From: Hugh Dickins <hugh@veritas.com>
To: Linus Torvalds <torvalds@transmeta.com>
Cc: Ben LaHaise <bcrl@redhat.com>, linux-mm@kvack.org
Subject: Re: Large PAGE_SIZE
Date: Wed, 18 Jul 2001 01:02:52 +0100 (BST) [thread overview]
Message-ID: <Pine.LNX.4.21.0107172337340.1015-100000@localhost.localdomain> (raw)
In-Reply-To: <Pine.LNX.4.21.0107051737340.1577-100000@localhost.localdomain>
is the promised Large PAGE_SIZE patch against 2.4.6. If you'd like
to try these large pages, you'll have to edit include/asm-i386/page.h
PAGE_MMUSHIFT from 0 to 1 or 2 or 3: no configuration yet. There's
a sense in which the patch is now complete, but I'll probably be
ashamed of that claim tomorrow (several of the drivers haven't even
got compiled yet, much more remains untested). I'll update to 2.4.7
once it appears, but probably have to skip the -pres.
My original mail repeated below, to give a little explanation of what
you'll find; but I've changed it to match the current patch, saying
"MMU" where originally it said "SUB". You did suggest VM_PAGE_SIZE
to match vm_pgoff, but I soon found even that too ambiguous.
I've not merged Ben's multipage PAGE_CACHE_SIZE into this version:
I couldn't think coolly enough to decide page_cluster readahead as
PAGE_SIZE and PAGE_CACHE_SIZE vary; and some other issues I'll need
to settle with Ben first.
Hugh
On Thu, 5 Jul 2001, Hugh Dickins wrote:
>
> Linus,
>
> Ben's mail on multipage PAGE_CACHE_SIZE support prompts me to let you
> know now what I've been doing, and ask your opinion on this direction.
>
> Congratulations to Ben for working out multipage PAGE_CACHE_SIZE.
> I couldn't see where it was headed, and PAGE_CACHE_SIZE has been
> PAGE_SIZE for so long that I assumed everyone had given up on it.
>
> I'm interested in larger pages, but wary of multipage PAGE_CACHE_SIZE:
> partly because it relies on non-0-order page allocations, partly because
> it seems a shame then to break I/O into smaller units below the cache.
>
> So instead I'm using a larger PAGE_SIZE throughout the kernel: here's an
> extract from include/asm-i386/page.h (currently edited not configured):
>
> /*
> * One mmupage is represented by one Page Table Entry at the MMU level,
> * and corresponds to one page at the user process level: its size is
> * the same as param.h EXEC_PAGESIZE (for getpagesize(2) and mmap(2)).
> */
> #define MMUPAGE_SHIFT 12
> #define MMUPAGE_SIZE (1UL << MMUPAGE_SHIFT)

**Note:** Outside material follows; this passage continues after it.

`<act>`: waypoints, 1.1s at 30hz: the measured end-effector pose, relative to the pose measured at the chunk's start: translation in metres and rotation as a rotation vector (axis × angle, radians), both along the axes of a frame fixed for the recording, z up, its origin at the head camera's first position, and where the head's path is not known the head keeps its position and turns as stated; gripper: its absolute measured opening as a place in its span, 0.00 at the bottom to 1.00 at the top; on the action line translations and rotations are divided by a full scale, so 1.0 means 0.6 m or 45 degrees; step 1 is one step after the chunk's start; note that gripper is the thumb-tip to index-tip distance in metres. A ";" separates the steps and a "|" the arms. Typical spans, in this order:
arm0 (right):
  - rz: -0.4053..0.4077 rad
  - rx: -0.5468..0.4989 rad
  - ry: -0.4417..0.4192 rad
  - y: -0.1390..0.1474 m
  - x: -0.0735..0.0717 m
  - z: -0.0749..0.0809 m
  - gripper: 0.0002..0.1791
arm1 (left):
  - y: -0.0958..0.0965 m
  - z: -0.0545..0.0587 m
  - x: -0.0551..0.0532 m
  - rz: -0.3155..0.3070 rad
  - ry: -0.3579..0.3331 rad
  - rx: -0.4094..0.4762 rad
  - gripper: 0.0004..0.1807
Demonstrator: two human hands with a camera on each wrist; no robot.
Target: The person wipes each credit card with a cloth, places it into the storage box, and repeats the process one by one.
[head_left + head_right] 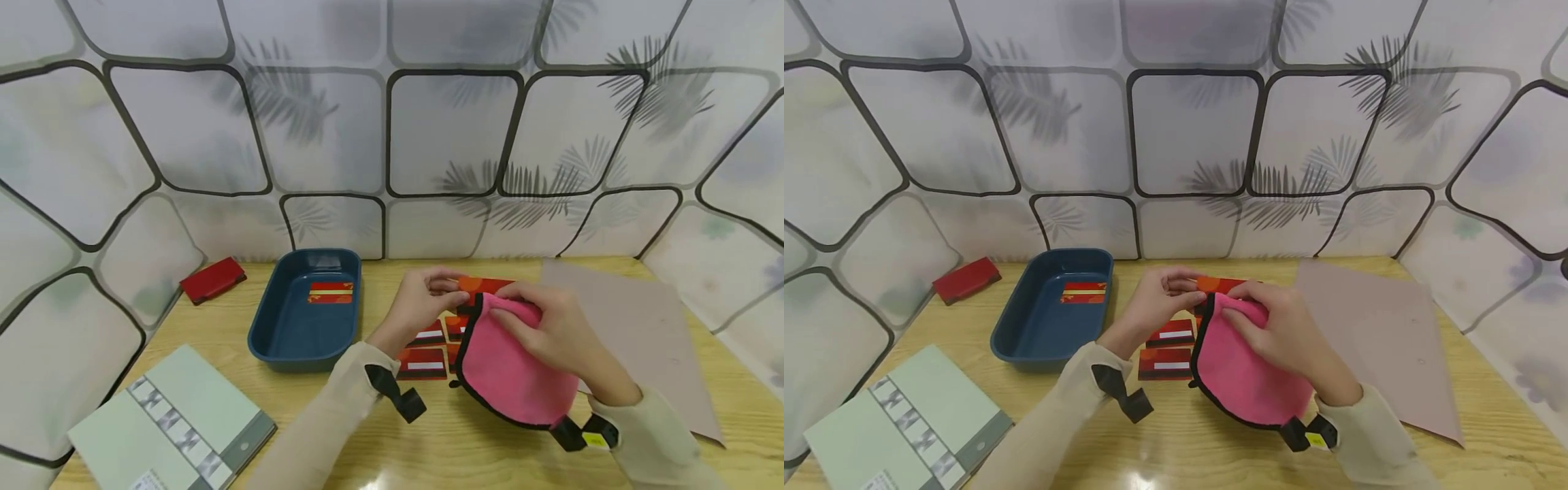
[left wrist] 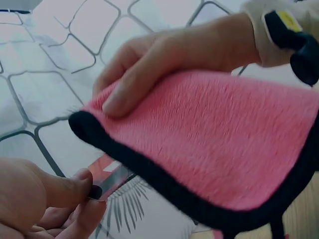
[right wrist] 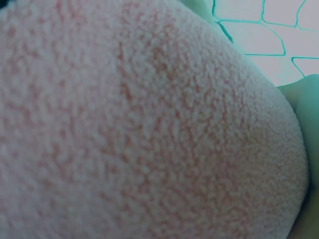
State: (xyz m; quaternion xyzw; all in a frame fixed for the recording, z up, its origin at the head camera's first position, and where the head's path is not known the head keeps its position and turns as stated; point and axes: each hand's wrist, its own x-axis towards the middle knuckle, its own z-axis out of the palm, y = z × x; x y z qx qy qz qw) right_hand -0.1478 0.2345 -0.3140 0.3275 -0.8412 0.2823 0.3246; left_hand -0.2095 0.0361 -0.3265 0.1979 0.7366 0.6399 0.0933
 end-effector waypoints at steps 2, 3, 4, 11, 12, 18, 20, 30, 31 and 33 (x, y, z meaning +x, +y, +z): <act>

> #define MMUPAGE_MASK (~(MMUPAGE_SIZE-1))
>
> /*
> * 2**N adjacent mmupages may be clustered to make up one kernel page.
> * Reasonable and tested values for PAGE_MMUSHIFT are 0 (4k page),
> * 1 (8k page), 2 (16k page), 3 (32k page). Higher values will not
> * work without further changes e.g. to unsigned short b_size.
> */
> #define PAGE_MMUSHIFT 0
> #define PAGE_MMUCOUNT (1UL << PAGE_MMUSHIFT)
>
> /*
> * One kernel page is represented by one struct page (see mm.h),
> * and is the kernel's principal unit of memory allocation.
> */
> #define PAGE_SHIFT (PAGE_MMUSHIFT + MMUPAGE_SHIFT)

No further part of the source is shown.